Os bobos
Escreve quem sabe
2022-03-20 às 06h00
Terça-feira, Alla R. pedia-me que ajudasse a sobrinha e os sobrinhos-netos que com ela chegariam a Lisboa. Alla R. vive em Odessa. Alla R. é uma russa de Odessa. Estudamos juntos em Moscovo, findo o que a generalidade de nós regressou às origens, para vidas próprias e glorificação do Saber soviético. Havia muita endoutrinação, mas todos lhe passávamos por cima. De mim confesso, creiam-no ou não, que estudei com aprumo, licenciei-me e, apesar de não ter feito carreira, os estudos eram de qualidade. Distintos dos ocidentais, naturalmente, mas livre-nos Deus de quem veja o mundo a uma cor, a um paladar. Enfastia, e no fim mata.
Administrativamente na Ucrânia, Odessa era uma cidade russa. Ou judaico-russa, se quiserem. Com ucranianos contaria, certamente, assim como com moldavos, caucasianos. Entrecasavam-se por amores, pouco levando em conta ditames de outra ordem, salvo os do Cáucaso, zelosos de ancestralidades. Falo do que nos anos oitenta era voga, e que se terá pro- longado por mais década ou duas, com jeito três, até que alguém se lembrou de desqualificar a língua russa, criando um quadro de subcidadania inabsorvível pelos russófonos.
A talhe de foice recordo Tarasse Chevetchenko, poeta e pintor do seculo XIX, nascido servo da gleba em terras ucranianas do Império Russo. Realço que alcançou educação em São Petersburgo, na capital, portanto, e que resgatado foi à servidão por recolha de dinheiros em tômbola, tendo por prémio um retrato do poeta russo Jukovski. Pois Chevetchenko, que deportado foi por conspiração contra o Czar, outra aspiração não nutria que a da substituição do Império por uma federação de repúblicas eslavas. Ideia que poderia ter sido concretizada século e meio depois, mas assim não foi querido em bem.
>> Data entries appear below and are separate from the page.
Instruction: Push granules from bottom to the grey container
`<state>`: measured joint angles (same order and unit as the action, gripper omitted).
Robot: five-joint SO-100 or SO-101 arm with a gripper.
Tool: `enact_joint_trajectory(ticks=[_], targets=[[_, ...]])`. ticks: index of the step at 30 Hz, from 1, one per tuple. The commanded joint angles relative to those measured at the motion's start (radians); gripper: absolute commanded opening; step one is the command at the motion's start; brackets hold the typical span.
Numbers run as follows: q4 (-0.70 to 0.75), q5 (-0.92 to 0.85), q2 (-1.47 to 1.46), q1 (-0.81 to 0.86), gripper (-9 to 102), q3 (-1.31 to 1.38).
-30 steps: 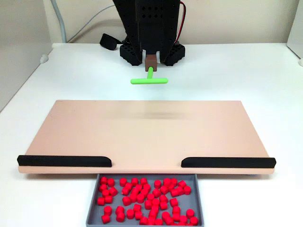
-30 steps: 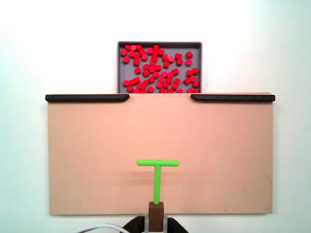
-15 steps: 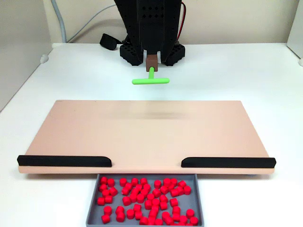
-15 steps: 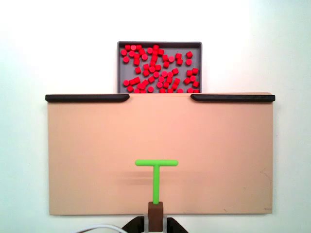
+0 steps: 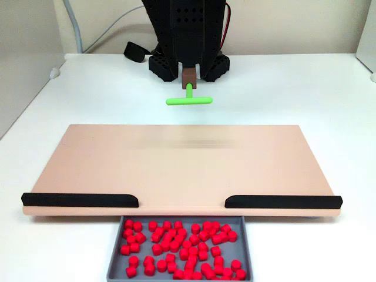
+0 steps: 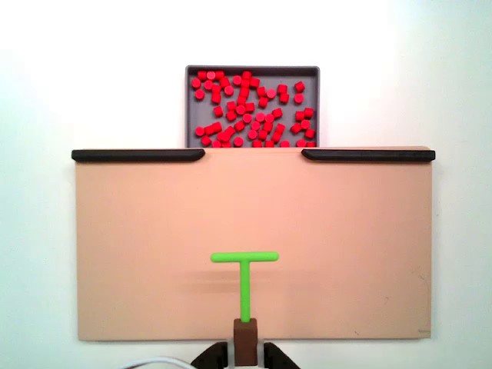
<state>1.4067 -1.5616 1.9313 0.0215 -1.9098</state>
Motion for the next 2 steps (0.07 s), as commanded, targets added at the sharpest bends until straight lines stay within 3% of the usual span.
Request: enact_joint_trajectory(ticks=[1,2], targets=[[0.000,-0.011,0.023,0.015,0,0.003],[-0.005,-0.018,0.020,0.017,0,0.003]])
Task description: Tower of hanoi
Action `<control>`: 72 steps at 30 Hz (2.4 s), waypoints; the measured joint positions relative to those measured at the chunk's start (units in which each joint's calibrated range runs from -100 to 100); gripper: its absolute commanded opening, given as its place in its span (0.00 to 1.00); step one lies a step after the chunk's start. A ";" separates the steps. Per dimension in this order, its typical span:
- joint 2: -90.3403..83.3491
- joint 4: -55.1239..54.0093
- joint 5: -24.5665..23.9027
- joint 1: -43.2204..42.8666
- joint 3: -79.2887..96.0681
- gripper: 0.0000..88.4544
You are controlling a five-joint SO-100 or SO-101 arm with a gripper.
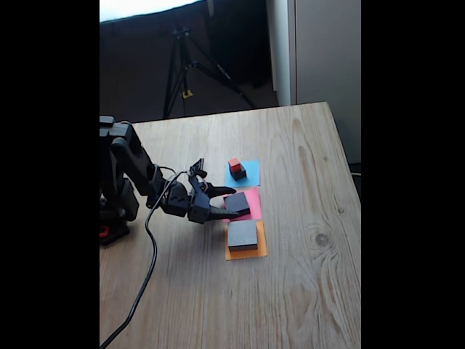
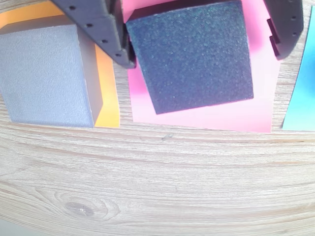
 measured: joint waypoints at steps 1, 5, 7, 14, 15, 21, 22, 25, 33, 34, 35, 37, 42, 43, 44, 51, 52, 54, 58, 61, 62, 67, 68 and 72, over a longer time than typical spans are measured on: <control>-0.43 0.00 0.00 -0.10 0.09 0.39; -4.79 2.08 0.00 -0.52 0.35 0.39; -8.38 5.52 0.00 -0.93 0.70 0.37; -23.86 20.74 0.00 -1.34 1.56 0.22; -26.08 23.38 0.00 -1.45 2.35 0.20; -39.50 34.19 0.00 -2.07 8.95 0.10; -41.39 35.95 0.00 -2.07 9.04 0.09; -46.77 42.51 0.00 -2.37 9.04 0.07; -54.21 79.10 0.00 -5.16 -11.21 0.08; -54.55 85.19 -0.17 -5.89 -15.38 0.08; -54.72 91.19 -1.04 -6.71 -19.82 0.08; -54.90 101.84 -2.78 -8.36 -28.07 0.07; -54.64 124.34 -6.60 -12.91 -48.94 0.05; -54.30 127.78 -7.47 -13.84 -52.67 0.05; -53.78 130.82 -8.33 -14.66 -56.41 0.05; -51.90 144.52 -14.58 -20.96 -76.05 0.04; -51.82 145.80 -15.28 -21.79 -78.05 0.04; -51.56 147.16 -16.49 -23.13 -80.92 0.04; -51.47 148.60 -18.23 -24.99 -84.75 0.05; -51.47 148.84 -18.92 -26.02 -85.61 0.06; -51.47 148.84 -18.92 -26.23 -85.61 0.06; -52.84 148.84 -18.92 -26.54 -82.14 0.08; -53.19 148.76 -18.92 -26.54 -80.57 0.08; -55.24 144.20 -17.71 -26.43 -70.75 0.13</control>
Ideia que Putin persegue, mas claramente a mal.
Como já escrevi, estou inteirado de que na sequência da Revolução de Outubro se desencadeou uma guerra civil nos Go- vernos da Ucrânia, a termo com desenlace favorável para os bolcheviques; sei, também, que a coletivização dos anos trinta foi um pesadelo de morte. Mas o que julgo saber, ainda, é que nos anos oitenta os azedumes estariam sanados e que, com a desagregação da URSS, nada de substancial obstaria a que o desígnio de Chevetchenko não encontrasse espaço de realização, até porque recombinados estavam os povos.
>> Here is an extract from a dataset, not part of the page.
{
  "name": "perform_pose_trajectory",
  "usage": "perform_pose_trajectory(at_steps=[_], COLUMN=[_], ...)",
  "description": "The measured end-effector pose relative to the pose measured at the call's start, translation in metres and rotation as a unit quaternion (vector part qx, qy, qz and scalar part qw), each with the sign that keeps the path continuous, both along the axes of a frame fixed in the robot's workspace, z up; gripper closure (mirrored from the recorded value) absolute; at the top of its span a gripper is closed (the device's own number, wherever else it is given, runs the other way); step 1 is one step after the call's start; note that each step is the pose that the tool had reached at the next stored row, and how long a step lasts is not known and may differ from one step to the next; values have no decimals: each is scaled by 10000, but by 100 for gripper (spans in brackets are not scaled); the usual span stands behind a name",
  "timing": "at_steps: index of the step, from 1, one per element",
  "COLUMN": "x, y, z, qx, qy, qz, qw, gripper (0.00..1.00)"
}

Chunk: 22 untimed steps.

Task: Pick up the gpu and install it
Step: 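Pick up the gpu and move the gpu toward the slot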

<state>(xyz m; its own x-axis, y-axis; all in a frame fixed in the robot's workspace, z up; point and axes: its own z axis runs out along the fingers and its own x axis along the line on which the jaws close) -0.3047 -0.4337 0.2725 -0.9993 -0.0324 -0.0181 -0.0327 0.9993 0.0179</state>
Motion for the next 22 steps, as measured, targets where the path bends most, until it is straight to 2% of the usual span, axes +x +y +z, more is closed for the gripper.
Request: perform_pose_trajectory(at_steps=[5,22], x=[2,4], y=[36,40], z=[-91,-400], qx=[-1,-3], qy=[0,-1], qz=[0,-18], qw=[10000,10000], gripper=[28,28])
Sobreveio, então, o ano fatídico de 2014. Encontro no «Figaro» de quinta-feira um artigo curioso sobre a participação de tchetchenos dos dois lados dos beligerantes. O artigo centra-se em Muslim Cheberloyevski, que nos diz que de há anos combate os russos – desde as guerras da Tchetchénia –, reconhecendo que ele e os seus milicianos vieram em apoio dos ucranianos contra os russos, aquando da sublevação de Maidan, coisa que eu desconhecia.
Em resumo, é universal e justificado que tenhamos retina para o último que asneira, sobretudo se não formos com a sua cara. É evidente, em adição, que a guerra que se desenvolve é assimétrica, mandando os bons princípios que assistamos o mais fraco e que contenhamos o mais forte, chamando-o a razões. Mas convirá que ponderemos as suas.
Em comentário anterior, dizia Alla R. que os americanos estavam dispostos a defender a democracia até ao último ucraniano, de nacionalidade ou cidadania. Ora a democracia é muitas coisas, e nós até da nossa nos queixamos. A reviravolta de 2014, pelo que aprendo de Cheberloyevski foi tudo menos democrática. Mas desde então que vimos martelando que encarnamos o Bem, enquanto que outros encarnam o Mal. E eu que só me lembro do bombeiro incendiário!